→ **AIM OF THE EXERCISE**
The expected answer is the set of lines in the data below between the line holding "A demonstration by" and the line holding "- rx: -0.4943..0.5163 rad", inclusive, written out exactly.

[Extracted records]
╔══

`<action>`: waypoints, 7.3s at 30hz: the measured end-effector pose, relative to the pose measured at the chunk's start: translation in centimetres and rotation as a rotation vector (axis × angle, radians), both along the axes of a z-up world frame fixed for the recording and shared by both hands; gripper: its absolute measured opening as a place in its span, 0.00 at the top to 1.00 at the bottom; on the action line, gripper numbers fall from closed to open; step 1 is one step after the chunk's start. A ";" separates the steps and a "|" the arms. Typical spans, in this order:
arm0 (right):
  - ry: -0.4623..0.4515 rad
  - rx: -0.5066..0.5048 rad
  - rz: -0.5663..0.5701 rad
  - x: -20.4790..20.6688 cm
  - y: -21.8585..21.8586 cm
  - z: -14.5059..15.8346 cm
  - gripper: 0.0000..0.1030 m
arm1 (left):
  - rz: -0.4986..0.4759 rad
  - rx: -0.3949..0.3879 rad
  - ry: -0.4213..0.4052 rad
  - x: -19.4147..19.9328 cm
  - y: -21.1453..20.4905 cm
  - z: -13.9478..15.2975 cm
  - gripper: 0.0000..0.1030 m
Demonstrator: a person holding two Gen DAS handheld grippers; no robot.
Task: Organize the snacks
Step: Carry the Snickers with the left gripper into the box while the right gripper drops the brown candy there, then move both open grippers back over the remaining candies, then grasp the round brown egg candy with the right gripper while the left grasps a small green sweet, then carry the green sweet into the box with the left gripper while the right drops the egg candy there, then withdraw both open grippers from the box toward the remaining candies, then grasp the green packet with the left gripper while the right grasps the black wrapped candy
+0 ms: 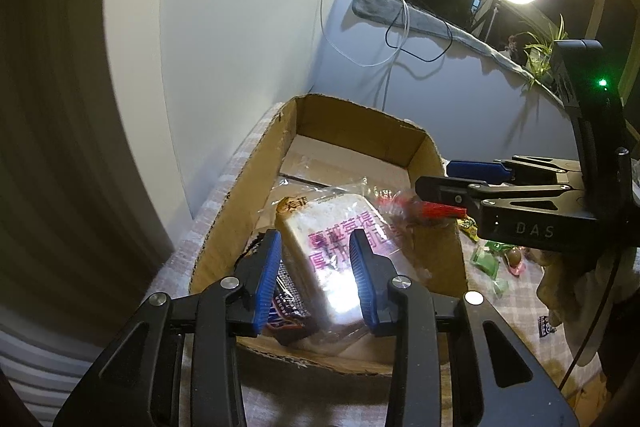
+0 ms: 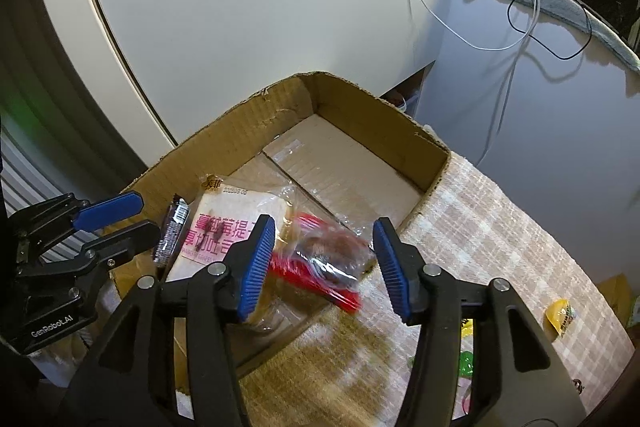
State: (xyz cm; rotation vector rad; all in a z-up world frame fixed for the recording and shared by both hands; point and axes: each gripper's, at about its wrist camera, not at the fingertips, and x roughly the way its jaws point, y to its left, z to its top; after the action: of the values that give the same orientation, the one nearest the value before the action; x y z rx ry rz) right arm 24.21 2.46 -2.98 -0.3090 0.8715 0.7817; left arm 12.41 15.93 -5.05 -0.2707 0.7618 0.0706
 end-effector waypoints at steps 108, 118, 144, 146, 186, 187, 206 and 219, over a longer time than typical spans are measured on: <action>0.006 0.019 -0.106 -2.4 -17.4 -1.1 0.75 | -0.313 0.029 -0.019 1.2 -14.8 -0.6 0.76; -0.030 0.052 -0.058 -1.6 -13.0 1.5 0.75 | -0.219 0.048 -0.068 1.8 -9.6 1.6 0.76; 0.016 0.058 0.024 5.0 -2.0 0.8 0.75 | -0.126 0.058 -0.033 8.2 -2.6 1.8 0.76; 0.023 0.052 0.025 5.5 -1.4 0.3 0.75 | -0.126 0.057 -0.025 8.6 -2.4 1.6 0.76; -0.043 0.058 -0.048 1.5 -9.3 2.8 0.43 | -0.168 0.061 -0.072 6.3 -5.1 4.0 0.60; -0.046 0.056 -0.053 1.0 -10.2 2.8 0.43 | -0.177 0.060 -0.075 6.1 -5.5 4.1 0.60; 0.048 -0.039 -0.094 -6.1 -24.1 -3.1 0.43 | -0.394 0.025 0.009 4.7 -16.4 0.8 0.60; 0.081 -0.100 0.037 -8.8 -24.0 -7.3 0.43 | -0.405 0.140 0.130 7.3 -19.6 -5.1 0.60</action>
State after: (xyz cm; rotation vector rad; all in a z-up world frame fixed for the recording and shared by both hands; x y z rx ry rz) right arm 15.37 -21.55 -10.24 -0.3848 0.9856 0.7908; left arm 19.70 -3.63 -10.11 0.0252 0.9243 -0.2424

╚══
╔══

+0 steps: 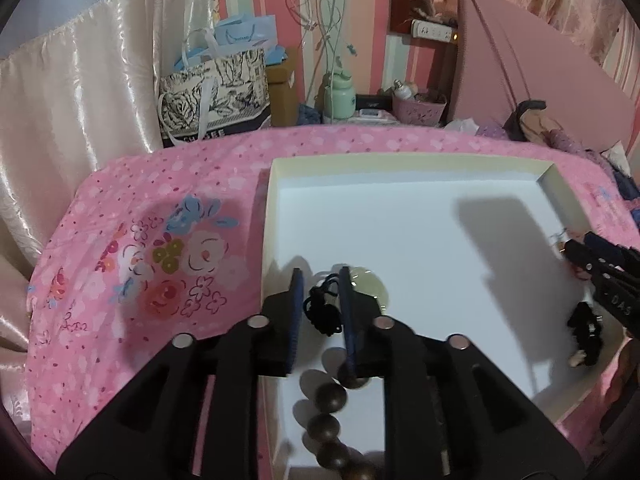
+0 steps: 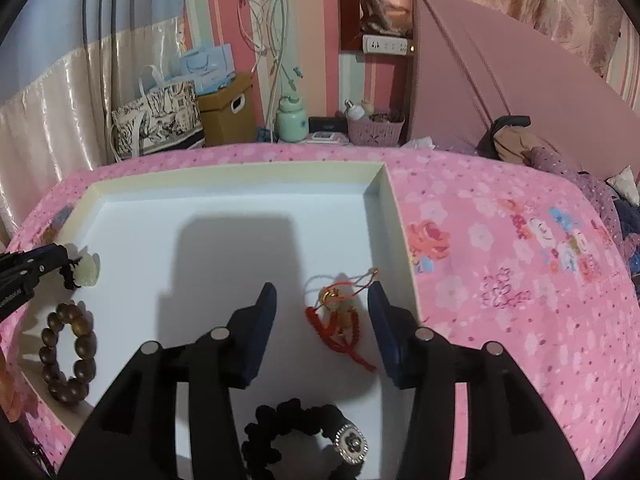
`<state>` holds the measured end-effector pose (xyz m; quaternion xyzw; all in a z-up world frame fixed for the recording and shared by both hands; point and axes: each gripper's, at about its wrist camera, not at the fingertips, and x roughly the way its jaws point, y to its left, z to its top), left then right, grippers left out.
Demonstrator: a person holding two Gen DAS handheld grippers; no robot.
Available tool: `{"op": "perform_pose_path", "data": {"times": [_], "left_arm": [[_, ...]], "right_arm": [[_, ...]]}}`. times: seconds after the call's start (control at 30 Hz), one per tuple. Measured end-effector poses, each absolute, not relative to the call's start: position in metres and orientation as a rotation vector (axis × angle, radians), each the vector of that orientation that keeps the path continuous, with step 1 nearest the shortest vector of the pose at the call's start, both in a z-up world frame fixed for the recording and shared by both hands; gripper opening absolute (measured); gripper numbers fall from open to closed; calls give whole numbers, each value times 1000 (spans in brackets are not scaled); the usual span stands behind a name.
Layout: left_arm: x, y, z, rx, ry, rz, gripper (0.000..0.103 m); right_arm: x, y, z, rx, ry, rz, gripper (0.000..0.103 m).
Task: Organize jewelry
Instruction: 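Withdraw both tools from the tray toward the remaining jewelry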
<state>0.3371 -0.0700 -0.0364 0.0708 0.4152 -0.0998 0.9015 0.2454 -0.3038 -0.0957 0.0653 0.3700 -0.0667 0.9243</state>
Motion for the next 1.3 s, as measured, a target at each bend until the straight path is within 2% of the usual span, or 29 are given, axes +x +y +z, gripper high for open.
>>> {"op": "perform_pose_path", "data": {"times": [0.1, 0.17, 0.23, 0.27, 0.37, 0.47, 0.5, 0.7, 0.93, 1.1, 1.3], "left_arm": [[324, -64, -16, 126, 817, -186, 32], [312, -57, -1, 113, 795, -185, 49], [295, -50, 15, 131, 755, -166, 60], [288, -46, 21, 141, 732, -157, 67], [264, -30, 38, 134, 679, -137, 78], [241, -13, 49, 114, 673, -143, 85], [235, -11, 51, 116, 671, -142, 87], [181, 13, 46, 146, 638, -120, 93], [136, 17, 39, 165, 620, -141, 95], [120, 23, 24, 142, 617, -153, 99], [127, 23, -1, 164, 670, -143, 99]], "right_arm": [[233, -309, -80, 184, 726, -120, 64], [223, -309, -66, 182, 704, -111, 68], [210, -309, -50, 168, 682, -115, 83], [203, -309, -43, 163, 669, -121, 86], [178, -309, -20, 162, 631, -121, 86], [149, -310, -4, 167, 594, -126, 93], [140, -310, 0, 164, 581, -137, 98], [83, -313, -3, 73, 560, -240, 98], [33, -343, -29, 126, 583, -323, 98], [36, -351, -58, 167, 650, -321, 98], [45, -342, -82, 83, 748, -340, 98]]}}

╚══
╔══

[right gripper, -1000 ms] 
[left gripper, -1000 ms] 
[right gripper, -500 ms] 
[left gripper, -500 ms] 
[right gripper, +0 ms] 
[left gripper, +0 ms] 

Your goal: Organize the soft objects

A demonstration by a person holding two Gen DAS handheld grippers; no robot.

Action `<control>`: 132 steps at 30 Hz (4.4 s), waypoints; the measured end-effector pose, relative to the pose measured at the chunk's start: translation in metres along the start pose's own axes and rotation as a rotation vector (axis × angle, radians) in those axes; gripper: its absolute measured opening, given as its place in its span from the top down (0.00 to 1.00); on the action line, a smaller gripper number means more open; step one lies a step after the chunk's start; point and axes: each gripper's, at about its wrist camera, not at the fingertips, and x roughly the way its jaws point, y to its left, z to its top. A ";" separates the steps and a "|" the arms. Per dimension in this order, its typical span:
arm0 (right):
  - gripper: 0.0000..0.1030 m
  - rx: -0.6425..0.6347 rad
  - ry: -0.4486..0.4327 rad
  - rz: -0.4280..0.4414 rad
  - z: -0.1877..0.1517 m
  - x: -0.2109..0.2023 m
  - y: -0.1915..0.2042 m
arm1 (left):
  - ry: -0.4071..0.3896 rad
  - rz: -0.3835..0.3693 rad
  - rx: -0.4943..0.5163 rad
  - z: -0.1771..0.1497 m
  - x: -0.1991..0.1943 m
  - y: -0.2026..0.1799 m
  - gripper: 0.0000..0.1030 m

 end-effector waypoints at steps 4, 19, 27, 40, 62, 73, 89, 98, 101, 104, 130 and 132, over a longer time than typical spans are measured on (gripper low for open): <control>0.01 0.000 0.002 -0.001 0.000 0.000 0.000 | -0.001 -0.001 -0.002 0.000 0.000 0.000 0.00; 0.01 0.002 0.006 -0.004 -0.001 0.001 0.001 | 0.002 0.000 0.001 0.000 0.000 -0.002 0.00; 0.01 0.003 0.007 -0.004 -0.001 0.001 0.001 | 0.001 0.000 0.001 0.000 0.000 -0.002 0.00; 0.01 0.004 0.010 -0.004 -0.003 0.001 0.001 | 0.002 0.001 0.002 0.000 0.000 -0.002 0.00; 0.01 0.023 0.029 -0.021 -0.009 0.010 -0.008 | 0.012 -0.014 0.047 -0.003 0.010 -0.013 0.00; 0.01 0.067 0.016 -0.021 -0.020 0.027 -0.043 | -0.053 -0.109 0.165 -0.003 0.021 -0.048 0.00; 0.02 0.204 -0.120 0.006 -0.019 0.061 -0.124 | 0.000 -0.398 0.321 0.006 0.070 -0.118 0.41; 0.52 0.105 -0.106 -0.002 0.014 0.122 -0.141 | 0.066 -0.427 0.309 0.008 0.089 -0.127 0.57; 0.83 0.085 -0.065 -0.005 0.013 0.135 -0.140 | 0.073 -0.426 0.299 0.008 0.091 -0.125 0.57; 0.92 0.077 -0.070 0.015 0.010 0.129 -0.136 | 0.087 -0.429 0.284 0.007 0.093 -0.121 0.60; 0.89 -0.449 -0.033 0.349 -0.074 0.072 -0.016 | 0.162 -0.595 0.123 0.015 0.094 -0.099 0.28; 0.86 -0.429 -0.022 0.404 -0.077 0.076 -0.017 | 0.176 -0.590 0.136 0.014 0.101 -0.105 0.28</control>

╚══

→ **EXPECTED OUTPUT**
A demonstration by a person holding two Gen DAS handheld grippers; no robot.

Action `<control>`: 132 steps at 30 Hz (4.4 s), waypoints; the measured end-effector pose, relative to the pose measured at the chunk's start: translation in metres along the start pose's own axes and rotation as a rotation vector (axis × angle, radians) in those axes; gripper: its absolute measured opening, given as its place in its span from the top down (0.00 to 1.00); on the action line, a smaller gripper number means more open; step one lies a step after the chunk's start; point and axes: each gripper's, at about its wrist camera, not at the fingertips, and x roughly the way its jaws point, y to its left, z to its top. A ";" separates the steps and a "|" the arms. Per dimension in this order, its typical span:
arm0 (right):
  - gripper: 0.0000..0.1030 m
  - rx: -0.6425..0.6347 rad
  - ry: -0.4486..0.4327 rad
  - rz: -0.4280..0.4414 rad
  - z: -0.1877..0.1517 m
  - x: -0.2109..0.2023 m
  - y: -0.1915..0.2042 m
arm1 (left):
  - ry: -0.4071..0.3896 rad
  - rz: -0.3835..0.3693 rad
  - rx: -0.4943..0.5163 rad

That completes the exercise.